• [Task directions]
Only the lines below from the one containing "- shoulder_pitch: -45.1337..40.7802" to the one containing "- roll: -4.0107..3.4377" should be repeated, both included and unchanged.
◇ ◇ ◇ ◇
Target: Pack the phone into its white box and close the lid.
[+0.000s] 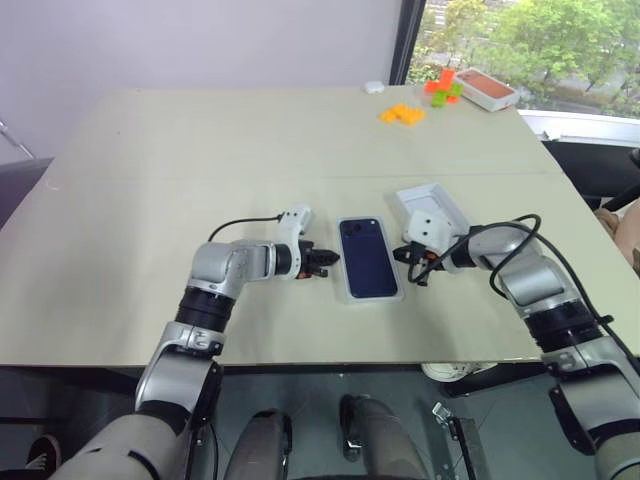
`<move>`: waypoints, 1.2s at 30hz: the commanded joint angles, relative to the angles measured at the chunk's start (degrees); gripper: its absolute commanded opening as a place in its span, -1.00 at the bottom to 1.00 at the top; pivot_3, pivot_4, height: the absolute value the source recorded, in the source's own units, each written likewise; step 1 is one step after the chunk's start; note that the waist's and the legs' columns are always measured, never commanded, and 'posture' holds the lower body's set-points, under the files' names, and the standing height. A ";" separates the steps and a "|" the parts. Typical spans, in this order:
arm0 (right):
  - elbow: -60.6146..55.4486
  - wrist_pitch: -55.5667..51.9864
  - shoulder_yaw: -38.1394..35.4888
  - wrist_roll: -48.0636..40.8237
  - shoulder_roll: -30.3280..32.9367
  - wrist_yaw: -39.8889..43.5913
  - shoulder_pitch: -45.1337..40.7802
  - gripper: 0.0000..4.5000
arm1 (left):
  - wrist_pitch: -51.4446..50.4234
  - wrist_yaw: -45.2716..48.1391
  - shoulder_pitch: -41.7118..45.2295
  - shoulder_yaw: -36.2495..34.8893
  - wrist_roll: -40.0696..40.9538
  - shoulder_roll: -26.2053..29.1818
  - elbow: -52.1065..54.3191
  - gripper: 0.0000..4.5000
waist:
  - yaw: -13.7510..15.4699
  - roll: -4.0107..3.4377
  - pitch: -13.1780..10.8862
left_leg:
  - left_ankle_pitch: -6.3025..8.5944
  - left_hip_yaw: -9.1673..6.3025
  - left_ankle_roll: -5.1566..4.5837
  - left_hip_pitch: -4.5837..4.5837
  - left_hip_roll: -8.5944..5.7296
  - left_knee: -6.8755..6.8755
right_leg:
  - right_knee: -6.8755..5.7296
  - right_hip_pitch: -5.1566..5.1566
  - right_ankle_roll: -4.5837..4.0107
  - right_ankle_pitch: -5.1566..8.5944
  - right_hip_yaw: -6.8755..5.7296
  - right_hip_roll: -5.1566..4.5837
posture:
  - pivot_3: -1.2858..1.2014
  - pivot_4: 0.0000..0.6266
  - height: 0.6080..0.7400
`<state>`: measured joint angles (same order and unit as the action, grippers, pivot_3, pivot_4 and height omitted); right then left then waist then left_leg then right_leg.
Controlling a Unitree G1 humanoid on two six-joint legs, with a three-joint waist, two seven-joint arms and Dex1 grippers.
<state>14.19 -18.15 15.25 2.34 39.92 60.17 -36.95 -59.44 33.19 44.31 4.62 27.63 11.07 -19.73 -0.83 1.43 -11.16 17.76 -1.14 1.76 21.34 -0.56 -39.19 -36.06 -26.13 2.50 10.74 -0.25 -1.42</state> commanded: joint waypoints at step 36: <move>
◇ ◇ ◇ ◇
• [The completed task]
  - shoulder_pitch: -45.1337..40.7802
  - gripper: 0.0000..4.5000
arm1 (left):
  - wrist_pitch: -51.4446..50.4234
  - wrist_yaw: -45.2716..48.1391
  - shoulder_pitch: -41.7118..45.2295
  - shoulder_yaw: -36.2495..34.8893
  - wrist_roll: -40.0696..40.9538
  - shoulder_roll: -26.2053..29.1818
  - elbow: -52.1065..54.3191
  - gripper: 0.0000..4.5000
waist:
  - yaw: -13.7510..15.4699
  - roll: -4.0107..3.4377

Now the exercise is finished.